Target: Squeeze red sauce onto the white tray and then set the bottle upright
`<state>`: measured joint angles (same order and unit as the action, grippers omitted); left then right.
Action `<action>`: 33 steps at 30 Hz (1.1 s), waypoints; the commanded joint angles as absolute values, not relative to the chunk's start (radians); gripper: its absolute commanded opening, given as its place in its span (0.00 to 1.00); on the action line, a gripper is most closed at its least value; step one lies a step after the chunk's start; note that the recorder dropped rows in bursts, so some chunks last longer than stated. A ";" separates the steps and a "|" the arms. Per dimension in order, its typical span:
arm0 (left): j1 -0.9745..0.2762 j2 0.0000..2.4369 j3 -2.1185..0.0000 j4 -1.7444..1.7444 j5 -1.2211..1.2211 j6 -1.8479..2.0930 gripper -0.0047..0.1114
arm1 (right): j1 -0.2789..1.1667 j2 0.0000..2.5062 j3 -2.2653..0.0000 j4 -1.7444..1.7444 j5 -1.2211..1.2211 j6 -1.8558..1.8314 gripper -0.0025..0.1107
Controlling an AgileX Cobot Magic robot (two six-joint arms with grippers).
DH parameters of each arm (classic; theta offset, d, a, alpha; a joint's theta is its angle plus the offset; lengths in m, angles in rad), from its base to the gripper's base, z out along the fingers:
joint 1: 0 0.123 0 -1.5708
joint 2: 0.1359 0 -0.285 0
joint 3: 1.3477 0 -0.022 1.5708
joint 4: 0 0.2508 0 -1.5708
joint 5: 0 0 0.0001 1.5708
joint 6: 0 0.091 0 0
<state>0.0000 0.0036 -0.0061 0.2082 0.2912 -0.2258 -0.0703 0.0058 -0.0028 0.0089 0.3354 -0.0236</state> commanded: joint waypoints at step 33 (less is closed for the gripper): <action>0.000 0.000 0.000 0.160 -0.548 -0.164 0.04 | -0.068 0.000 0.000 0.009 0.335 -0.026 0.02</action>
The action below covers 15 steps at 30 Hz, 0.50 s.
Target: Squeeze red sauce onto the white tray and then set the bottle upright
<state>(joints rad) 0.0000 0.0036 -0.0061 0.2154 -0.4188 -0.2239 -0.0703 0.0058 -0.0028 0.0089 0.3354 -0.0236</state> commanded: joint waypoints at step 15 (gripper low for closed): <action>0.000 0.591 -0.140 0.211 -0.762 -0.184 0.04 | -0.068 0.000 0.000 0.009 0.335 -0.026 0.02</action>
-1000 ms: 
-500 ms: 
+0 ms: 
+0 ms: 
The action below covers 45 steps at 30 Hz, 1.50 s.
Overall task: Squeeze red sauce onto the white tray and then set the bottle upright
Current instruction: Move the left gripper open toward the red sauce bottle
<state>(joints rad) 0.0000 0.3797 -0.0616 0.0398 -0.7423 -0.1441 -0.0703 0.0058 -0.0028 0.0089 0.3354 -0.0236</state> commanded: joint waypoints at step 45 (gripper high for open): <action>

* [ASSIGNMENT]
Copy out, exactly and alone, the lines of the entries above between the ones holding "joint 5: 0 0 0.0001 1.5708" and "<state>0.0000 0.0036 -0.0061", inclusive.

* [EXERCISE SOLUTION]
joint 5: 0 0 0.0001 1.5708
joint 6: 0 0.091 0 0
<state>0.0000 0.0036 -0.0061 0.2082 0.2912 -0.2258 -0.0703 0.0058 -0.0028 0.0089 0.3354 -0.0236</state> commanded: joint waypoints at step 33 (less is closed for the gripper): <action>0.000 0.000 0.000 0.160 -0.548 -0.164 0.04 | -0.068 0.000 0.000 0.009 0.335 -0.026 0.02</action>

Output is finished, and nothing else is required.